I understand completely what Renee is saying in her post, because Duke, having loved his daughters and family so much should have been able to overcome the cultural ideas that made him feel like he would have not been accepted the way he was. In a way he was ready to risk losing his family anyway, shown by the idea of Pono marrying someone else. Why then would he have not even risked the possibility of losing his family to possibly gain an intimacy in their lives? When looked at that way, it almost seems like Pono was a better if at the very least equal parent to her daughters than Duke. His offer to "allow" Pono to marry another, but not attempt to meet or even allow his daughters to know about him, seems selfish and maybe more an act of pride then extreme love. The question must be asked, did he really think Pono would ever carry out his offer? It reminds me of how he was so afraid to expose Pono to Leprosy, yet made love to her repeatedly before he knew she was immune. Duke betrayed Pono.

MikeD said...

I find it very easy to love too much. Love is a wonderful emotion that can make the world seem perfect, however, love can also isolate one from the joys they had before love. With love being as powerful as it is downfalls do happen, a newly in love couple can forget friends, family, and themselves if they are not careful. When you find that special person, that one who makes you feel like the only one on earth, it makes you feel invincible. The rush that you get from being in love cannot be duplicated and you will do whatever it takes to hold to that feeling. I feel that is what happen to Pono.

In Shark Dialogues Pono loves Duke so much that she loses herself and the people around her. All Pono wanted was to spend time with Duke, she needed him and he needed her. But they love so much children came about, and that was still not enough to stop Pono from trying everything she possibly can to spend her entire life with Duke.
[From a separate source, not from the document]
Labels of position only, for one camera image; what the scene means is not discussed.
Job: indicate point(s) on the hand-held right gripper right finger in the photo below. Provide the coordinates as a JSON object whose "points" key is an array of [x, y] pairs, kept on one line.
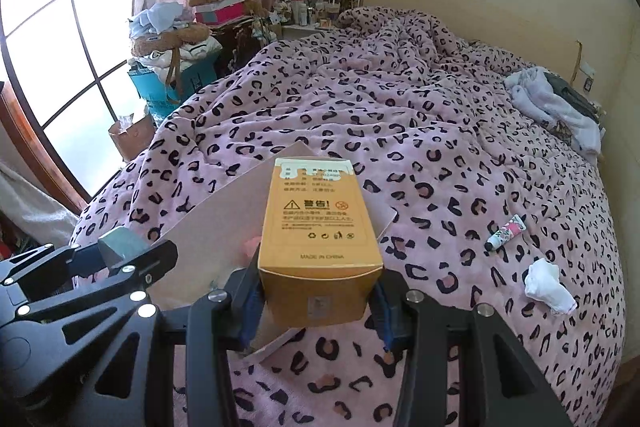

Pono’s situation is a tricky one to say the least, love is what kept her alive, and love is what tore her apart. The love she had gave her strength to continue through the troubling times because she knew she would soon see Duke again. Love, however, was what made her miss moments with her daughters, and it enabled her to create that mother daughter bond that she yearned for later in her life.
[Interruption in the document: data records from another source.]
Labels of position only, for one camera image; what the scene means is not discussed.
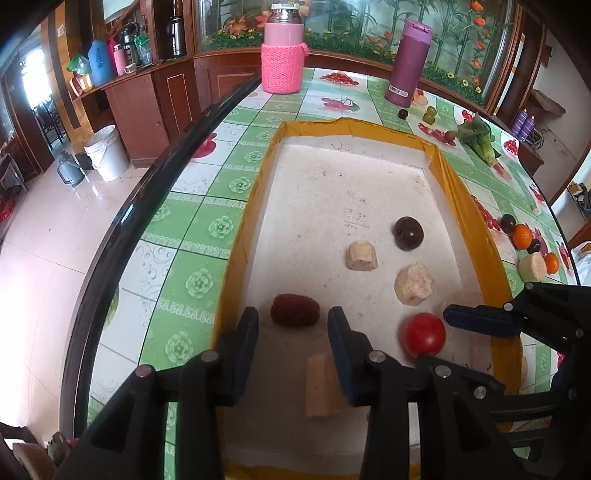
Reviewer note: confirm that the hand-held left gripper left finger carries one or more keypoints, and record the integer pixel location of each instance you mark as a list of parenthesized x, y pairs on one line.
[(244, 350)]

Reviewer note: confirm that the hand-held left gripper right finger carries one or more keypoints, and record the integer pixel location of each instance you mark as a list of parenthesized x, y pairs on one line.
[(341, 350)]

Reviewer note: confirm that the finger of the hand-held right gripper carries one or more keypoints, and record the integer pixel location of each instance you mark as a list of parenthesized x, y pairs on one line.
[(531, 408), (480, 319)]

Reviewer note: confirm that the square beige block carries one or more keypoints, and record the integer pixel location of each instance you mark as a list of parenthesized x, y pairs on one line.
[(323, 387)]

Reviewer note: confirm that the red tomato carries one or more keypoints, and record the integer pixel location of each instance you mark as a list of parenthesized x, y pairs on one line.
[(422, 334)]

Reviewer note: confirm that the red date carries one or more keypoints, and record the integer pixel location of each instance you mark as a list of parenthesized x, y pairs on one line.
[(294, 309)]

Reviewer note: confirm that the large round beige block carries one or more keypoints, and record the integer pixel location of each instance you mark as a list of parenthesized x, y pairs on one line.
[(532, 266)]

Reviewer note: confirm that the notched beige chunk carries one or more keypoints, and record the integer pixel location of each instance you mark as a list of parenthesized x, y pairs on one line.
[(414, 284)]

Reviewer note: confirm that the small orange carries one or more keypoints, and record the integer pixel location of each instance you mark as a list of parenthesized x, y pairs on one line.
[(551, 262)]

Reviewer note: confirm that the large orange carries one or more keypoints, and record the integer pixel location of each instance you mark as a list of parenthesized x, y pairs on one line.
[(521, 235)]

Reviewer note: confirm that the small beige chunk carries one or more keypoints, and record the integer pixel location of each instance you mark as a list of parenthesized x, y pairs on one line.
[(362, 255)]

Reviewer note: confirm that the dark purple plum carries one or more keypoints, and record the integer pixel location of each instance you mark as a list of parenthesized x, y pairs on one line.
[(408, 233), (534, 245), (508, 224)]

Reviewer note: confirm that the white foam tray yellow rim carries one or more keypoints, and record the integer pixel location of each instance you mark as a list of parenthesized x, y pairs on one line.
[(323, 194)]

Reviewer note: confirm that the green printed tablecloth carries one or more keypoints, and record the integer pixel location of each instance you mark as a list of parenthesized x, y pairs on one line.
[(198, 240)]

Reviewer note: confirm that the low wooden side cabinet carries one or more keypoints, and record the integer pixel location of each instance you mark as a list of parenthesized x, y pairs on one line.
[(533, 157)]

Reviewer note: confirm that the green bok choy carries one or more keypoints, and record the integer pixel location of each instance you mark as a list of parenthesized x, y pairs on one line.
[(480, 138)]

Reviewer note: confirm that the small brown fruit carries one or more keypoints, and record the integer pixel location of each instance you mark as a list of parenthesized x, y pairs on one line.
[(450, 135)]

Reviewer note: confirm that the small purple bottle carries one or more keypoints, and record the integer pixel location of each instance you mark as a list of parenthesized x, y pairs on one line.
[(519, 122), (528, 127)]

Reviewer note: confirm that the white plastic bucket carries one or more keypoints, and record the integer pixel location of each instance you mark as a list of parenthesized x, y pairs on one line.
[(108, 154)]

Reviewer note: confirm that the dark small bin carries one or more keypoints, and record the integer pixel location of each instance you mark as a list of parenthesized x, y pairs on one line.
[(83, 161)]

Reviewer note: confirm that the grey kettle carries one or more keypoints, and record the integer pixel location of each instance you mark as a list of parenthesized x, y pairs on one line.
[(70, 170)]

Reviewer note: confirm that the brown wooden cabinet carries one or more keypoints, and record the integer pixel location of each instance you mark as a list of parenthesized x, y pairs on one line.
[(138, 110)]

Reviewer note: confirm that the purple thermos bottle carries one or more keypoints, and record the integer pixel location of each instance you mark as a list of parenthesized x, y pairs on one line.
[(408, 64)]

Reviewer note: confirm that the pink knit covered bottle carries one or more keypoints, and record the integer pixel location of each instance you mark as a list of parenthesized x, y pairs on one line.
[(282, 60)]

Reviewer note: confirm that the dark wooden chairs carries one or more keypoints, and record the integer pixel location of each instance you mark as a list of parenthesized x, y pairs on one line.
[(48, 122)]

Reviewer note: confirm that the white cup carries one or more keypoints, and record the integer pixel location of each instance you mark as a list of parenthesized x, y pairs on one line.
[(129, 68)]

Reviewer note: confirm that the flower painted glass panel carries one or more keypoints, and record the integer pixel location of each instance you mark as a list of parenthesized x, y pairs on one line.
[(369, 27)]

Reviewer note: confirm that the orange red box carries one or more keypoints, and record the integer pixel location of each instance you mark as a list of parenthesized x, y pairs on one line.
[(78, 86)]

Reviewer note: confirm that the pink water bottle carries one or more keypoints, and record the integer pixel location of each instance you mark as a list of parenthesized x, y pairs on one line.
[(119, 60)]

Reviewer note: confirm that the clear jug green lid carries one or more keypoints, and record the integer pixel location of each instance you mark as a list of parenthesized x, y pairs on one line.
[(145, 48)]

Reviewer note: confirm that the blue thermos jug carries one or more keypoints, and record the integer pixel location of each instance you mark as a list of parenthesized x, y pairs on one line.
[(101, 62)]

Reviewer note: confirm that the steel thermos flask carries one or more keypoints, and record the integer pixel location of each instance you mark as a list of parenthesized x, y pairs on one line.
[(177, 34)]

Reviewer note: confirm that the black thermos flask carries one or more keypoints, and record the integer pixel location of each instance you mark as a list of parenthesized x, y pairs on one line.
[(129, 41)]

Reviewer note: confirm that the green plastic bag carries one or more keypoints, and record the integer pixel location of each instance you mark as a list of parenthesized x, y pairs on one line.
[(76, 64)]

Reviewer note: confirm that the brown wooden wall shelf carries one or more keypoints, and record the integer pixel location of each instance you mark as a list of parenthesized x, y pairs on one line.
[(547, 102)]
Love is complex, but when used right it can save the world. When one is taken over by love there is always a possibility that person might damaged everyone around them except their lover. Many people depended on Pono’s love, but unfortunately the only person who got it was Duke. Love is like time once you spend it you cant take it back, and that is Pono did. Pono spent all her love on Duke, and when she realized it she had none left to spend with her daughters.

brad said...

If Pono were a man would we feel differently about her relationship with her children? I am convinced we would. Pono did almost everything for her children, including, send them to a Catholic school. I would consider this better than average parenting. Just like almost every parent I know, a parents main goal is to offer their children a chance to live a better life than they had. Did Pono not do this? True, she did not “hug” her children enough but we are condemning a woman who was abandoned by her own mother and left to fend for herself? We are making a great assumption that Pono would posses some grand motherly instinct to pass on to her own children. Where did she learn these traits from. Her mother? The Asian men who she used to dream tell for? Or perhaps she leaned theses lessons while working sixteen hours in the Dole pineapple factory? I think not. I feel that considering the circumstances of Pono’s life she did fairly well.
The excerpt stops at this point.